Records from a data source:
* * * * * * *

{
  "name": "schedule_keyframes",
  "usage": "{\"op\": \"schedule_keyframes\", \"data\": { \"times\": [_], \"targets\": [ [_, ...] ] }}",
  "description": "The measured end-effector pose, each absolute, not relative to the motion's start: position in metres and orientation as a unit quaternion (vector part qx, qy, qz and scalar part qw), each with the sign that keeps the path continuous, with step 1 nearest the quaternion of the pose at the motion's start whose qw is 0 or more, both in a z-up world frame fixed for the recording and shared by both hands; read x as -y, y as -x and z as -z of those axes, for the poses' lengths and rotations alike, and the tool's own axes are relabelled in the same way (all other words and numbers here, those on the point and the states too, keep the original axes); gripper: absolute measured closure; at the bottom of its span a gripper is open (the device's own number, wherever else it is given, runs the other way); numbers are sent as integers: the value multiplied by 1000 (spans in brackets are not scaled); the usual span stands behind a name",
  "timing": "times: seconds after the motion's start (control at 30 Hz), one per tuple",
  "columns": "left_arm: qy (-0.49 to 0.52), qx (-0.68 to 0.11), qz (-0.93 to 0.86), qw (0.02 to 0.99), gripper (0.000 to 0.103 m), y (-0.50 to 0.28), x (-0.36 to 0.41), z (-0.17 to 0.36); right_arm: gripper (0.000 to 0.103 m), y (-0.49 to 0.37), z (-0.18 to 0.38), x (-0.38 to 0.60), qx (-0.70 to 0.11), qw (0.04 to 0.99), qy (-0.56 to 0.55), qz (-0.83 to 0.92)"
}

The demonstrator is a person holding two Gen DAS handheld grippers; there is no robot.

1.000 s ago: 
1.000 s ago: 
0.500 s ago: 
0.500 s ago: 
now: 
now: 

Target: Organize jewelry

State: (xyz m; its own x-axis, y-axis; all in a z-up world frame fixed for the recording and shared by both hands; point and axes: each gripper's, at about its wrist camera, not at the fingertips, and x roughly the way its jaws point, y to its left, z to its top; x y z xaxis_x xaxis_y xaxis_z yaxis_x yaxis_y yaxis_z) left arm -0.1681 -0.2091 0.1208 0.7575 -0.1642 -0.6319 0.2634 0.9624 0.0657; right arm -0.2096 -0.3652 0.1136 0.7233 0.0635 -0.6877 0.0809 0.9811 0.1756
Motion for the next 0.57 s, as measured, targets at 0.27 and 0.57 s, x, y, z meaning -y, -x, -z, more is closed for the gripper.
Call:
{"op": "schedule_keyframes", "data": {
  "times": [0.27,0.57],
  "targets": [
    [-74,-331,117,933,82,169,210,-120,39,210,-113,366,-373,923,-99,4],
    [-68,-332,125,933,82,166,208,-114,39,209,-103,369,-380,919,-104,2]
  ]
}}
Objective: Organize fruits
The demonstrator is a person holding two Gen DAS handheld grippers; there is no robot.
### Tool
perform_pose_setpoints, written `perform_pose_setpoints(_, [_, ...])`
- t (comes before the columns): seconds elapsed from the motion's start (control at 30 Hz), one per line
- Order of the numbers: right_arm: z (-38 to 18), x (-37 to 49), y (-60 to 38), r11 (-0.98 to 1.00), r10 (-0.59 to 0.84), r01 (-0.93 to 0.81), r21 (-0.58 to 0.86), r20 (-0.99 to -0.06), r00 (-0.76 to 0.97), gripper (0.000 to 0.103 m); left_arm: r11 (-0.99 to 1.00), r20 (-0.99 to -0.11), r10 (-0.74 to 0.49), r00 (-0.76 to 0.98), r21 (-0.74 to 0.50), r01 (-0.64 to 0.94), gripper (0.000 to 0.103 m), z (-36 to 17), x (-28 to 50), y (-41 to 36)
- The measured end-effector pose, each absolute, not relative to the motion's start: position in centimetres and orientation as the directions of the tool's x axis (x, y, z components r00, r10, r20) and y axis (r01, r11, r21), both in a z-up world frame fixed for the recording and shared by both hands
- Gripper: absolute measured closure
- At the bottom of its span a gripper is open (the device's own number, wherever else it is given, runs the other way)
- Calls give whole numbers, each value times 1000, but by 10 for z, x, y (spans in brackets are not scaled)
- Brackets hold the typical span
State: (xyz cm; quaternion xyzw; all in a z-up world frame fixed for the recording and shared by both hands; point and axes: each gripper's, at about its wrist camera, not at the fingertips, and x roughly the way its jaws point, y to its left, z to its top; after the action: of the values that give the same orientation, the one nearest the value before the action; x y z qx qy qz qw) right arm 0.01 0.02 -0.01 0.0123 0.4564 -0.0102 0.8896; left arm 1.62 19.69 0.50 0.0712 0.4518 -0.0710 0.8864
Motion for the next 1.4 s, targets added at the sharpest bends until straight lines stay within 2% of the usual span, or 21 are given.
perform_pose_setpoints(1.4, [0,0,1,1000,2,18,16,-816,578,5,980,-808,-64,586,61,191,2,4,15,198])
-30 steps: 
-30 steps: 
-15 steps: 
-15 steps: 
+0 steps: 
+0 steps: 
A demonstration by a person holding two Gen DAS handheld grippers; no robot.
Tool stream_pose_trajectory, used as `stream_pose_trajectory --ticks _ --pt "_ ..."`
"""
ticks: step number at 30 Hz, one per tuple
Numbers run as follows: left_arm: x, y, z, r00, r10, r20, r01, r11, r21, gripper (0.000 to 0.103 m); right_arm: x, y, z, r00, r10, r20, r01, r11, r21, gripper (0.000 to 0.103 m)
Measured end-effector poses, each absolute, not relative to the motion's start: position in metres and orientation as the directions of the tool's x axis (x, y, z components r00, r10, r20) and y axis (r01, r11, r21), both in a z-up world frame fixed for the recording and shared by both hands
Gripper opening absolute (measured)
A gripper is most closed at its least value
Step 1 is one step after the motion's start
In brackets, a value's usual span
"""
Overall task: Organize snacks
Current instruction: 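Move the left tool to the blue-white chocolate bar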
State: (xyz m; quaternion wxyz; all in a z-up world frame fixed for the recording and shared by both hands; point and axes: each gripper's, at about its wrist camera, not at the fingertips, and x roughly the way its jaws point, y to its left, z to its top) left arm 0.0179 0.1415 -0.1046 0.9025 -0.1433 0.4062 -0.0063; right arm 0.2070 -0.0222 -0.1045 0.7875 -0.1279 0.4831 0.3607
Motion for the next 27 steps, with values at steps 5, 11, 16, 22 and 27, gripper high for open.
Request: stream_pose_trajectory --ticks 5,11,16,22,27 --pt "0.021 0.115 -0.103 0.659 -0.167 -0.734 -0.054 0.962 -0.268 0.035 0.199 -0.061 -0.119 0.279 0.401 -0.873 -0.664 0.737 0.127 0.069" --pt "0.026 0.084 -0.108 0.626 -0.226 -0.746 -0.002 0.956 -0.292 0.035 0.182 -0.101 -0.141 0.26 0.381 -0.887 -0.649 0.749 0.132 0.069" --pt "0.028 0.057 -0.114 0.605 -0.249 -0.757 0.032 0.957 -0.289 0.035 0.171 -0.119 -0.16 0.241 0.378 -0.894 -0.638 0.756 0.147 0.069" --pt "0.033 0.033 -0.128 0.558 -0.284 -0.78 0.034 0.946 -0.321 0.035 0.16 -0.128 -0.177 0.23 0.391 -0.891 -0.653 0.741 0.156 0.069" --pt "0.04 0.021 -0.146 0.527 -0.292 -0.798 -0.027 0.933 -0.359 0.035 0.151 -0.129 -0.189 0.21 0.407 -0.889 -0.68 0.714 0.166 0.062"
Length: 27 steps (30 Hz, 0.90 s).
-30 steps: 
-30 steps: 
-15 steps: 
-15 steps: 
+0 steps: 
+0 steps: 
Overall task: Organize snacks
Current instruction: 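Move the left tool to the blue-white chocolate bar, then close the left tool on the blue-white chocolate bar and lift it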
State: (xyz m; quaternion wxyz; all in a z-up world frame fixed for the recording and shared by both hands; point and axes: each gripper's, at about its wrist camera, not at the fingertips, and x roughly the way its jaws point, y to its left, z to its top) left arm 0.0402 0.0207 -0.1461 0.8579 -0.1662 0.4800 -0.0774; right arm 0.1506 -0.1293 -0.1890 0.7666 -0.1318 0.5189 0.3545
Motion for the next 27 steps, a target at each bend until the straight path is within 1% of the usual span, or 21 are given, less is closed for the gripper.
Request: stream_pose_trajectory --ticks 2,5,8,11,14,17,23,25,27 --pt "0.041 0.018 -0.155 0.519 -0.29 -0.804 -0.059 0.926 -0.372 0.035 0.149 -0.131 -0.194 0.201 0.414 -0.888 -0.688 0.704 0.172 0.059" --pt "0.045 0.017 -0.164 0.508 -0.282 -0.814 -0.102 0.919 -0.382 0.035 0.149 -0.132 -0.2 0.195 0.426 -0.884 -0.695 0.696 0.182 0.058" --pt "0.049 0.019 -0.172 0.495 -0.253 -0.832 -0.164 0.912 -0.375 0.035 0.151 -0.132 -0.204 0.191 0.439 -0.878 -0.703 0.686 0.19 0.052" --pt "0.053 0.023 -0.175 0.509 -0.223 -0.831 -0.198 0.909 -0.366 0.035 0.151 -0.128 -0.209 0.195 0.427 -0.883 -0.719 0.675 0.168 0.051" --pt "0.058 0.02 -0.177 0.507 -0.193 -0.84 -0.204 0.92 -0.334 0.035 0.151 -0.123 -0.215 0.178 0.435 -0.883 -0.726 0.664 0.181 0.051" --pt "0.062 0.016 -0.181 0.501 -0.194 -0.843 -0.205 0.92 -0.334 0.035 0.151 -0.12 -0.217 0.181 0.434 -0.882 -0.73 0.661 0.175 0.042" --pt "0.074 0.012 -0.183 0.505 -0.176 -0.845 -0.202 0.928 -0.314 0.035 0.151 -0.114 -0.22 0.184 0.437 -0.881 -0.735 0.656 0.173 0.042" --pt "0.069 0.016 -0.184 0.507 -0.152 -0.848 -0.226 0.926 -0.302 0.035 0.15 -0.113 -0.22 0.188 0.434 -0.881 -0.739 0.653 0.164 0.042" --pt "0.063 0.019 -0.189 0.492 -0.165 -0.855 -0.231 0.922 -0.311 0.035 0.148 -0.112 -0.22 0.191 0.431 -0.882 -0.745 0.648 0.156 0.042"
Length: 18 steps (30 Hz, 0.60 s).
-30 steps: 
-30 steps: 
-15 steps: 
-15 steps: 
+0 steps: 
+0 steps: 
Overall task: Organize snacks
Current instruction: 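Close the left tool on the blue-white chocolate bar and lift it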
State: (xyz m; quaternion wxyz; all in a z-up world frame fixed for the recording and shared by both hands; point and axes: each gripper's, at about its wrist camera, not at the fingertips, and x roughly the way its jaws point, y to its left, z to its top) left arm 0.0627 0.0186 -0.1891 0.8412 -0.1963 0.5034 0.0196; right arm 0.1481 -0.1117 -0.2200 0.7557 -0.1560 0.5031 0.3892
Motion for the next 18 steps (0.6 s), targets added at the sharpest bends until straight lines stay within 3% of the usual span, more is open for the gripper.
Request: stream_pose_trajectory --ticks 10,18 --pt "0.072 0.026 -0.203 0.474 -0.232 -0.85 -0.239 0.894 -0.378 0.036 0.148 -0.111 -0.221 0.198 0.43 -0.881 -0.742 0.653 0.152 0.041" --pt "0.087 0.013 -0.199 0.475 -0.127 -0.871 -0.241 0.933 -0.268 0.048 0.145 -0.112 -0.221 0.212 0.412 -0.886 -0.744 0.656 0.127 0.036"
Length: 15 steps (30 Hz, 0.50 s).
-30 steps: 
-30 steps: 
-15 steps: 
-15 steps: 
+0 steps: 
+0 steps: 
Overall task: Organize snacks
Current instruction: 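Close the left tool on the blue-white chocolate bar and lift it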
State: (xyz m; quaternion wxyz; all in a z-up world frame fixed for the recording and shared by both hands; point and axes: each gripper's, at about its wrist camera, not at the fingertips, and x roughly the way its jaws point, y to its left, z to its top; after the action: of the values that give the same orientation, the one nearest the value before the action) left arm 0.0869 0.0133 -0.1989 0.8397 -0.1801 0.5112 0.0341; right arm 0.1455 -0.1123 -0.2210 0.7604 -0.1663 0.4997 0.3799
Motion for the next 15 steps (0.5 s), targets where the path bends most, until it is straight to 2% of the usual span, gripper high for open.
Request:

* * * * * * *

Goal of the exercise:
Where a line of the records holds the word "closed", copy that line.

Solution to this problem:
Motion for the next 0.57 s, as measured, targets at 0.27 and 0.57 s, x, y, z meaning -y, -x, -z, more is closed for the gripper.
A gripper is most closed at its least value
Motion for the next 27 steps, a target at each bend until the straight path is within 1% of the usual span, or 21 are given, less is closed for the gripper.

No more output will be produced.